Ps.38

Een psalm van David, een dringend gebed.

Wees niet vertoornd, HEER, straf mij niet,
bedwing uw woede, sla mij niet.

Diep zijn uw pijlen in mij gedrongen,
zwaar is uw hand op mij neergedaald.

Door uw toorn is niets aan mijn lichaam nog gaaf,
door mijn zonden is niets van mijn gebeente nog heel.

Mijn schuld steekt hoog boven mij uit,
als een zware last, te zwaar om te dragen.

Mijn wonden zweren en stinken
vanwege mijn lichtzinnig leven.

Ik loop gebogen, diep gebukt,
ik ga in het zwart gehuld, dag in dag uit.

In mijn lendenen woedt de koorts,
niets aan mijn lichaam is nog gaaf,

ik ben uitgeput, gebroken,
met bonzend hart schreeuw ik het uit.

Heer, al mijn verlangens zijn u bekend,
mijn zuchten is u niet verborgen,

mijn hart gaat tekeer, mijn kracht ebt weg,
mijn ogen verliezen hun glans.

Mijn liefste vrienden ontlopen mijn leed,
wie mij na staan, houden zich ver van mij.

Mijn belagers lokken mij in de val,
wie mijn ongeluk willen, spreken dreigende taal,
dag in dag uit verspreiden ze leugens.

Maar ik houd mij doof en wil niet horen,
ik doe als een stomme mijn mond niet open,

ik ben als iemand die niet kan horen,
geen verweer komt uit mijn mond.

Want op u, HEER, hoop ik,
van u komt antwoord, mijn Heer en mijn God.

Ik denk: Laten ze niet om mij lachen,
niet triomferen nu mijn voet wankelt.

Want ik ben de ondergang nabij
en altijd vergezelt mij de pijn.

Ik wil u mijn schuld belijden,
door mijn zonden word ik gekweld.

Maar mijn vijanden leven, zij zijn sterk,
zij zijn met velen en blind is hun haat.

Ze vergelden goed met kwaad
en vallen mij aan, al zoek ik het goede.

Verlaat mij niet, HEER,
mijn God, blijf niet ver van mij.

Haast u mij te helpen,
Heer, u bent mijn redding.

Klaagl.3:1-41

Derde lied: wanhoop en hoop

Ik ben de mens die te lijden heeft onder de stok van zijn toorn.
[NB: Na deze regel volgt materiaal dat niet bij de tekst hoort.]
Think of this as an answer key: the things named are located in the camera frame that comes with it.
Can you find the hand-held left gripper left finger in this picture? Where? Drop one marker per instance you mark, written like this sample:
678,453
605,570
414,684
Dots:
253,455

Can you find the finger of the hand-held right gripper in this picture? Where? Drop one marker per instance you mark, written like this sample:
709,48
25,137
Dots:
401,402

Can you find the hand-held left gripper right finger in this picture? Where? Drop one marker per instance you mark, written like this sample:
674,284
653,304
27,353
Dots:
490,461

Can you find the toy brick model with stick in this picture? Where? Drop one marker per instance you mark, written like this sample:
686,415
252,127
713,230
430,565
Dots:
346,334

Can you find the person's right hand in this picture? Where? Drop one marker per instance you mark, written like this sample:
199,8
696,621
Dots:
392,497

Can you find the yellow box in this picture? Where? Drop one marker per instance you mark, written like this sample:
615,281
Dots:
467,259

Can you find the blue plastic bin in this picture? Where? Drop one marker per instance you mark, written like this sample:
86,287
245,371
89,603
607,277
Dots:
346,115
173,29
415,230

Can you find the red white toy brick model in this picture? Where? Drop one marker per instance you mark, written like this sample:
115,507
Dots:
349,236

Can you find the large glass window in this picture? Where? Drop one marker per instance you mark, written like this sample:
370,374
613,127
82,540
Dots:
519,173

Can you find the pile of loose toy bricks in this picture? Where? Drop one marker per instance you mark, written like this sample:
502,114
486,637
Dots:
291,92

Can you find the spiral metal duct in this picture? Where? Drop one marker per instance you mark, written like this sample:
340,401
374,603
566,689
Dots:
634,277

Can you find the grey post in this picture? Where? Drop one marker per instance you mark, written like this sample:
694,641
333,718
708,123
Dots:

Hij leidt mij en voert mij – in een lichtloos duister.

Tegen mij heft hij zijn hand op, steeds opnieuw, dag na dag.

Mijn vlees en mijn huid doet hij wegteren, en al mijn botten breekt hij.

Hij sluit mij in en omringt me met gif en tegenspoed.

Hij laat mij in duisternis wonen, als de doden van eeuwen her.

Hij trekt een muur rond mij op, ik kan er niet uit; zwaar zijn mijn bronzen ketenen.

Al schreeuw ik en roep ik om hulp, hij wil mijn gebed niet horen.

Hij verspert mij de weg met rotsblokken, mijn paden maakt hij krom.

Als een beer loert hij op mij, als een leeuw in het verborgene.

Hij dringt me opzij, hij verscheurt me en verwoest mijn leven.

Hij spant zijn boog en kiest mij als doelwit voor zijn pijlen.

Hij treft mij in het hart met de pijlen uit zijn koker.

Dag na dag moet ik het ontgelden in het spotlied van mijn volk.

Hij verzadigt mij met bittere kruiden, hij geeft me alsem te drinken in overvloed,

hij laat me mijn tanden stukbijten op stenen, hij drukt mij neer in het stof.

Mijn leven is verstoken van Noot is verstoken van – Volgens sommige oude vertalingen. MT: ‘hebt u uitgesloten van’. vrede, geluk is mij vreemd geworden.

Steeds denk ik: Verdwenen is mijn glans, vervlogen mijn hoop op de HEER.

Gedenk mijn nood en mijn zwervend bestaan, de alsem en het gif.

Telkens als ik mijn lot overdenk, ben ik diep terneergeslagen.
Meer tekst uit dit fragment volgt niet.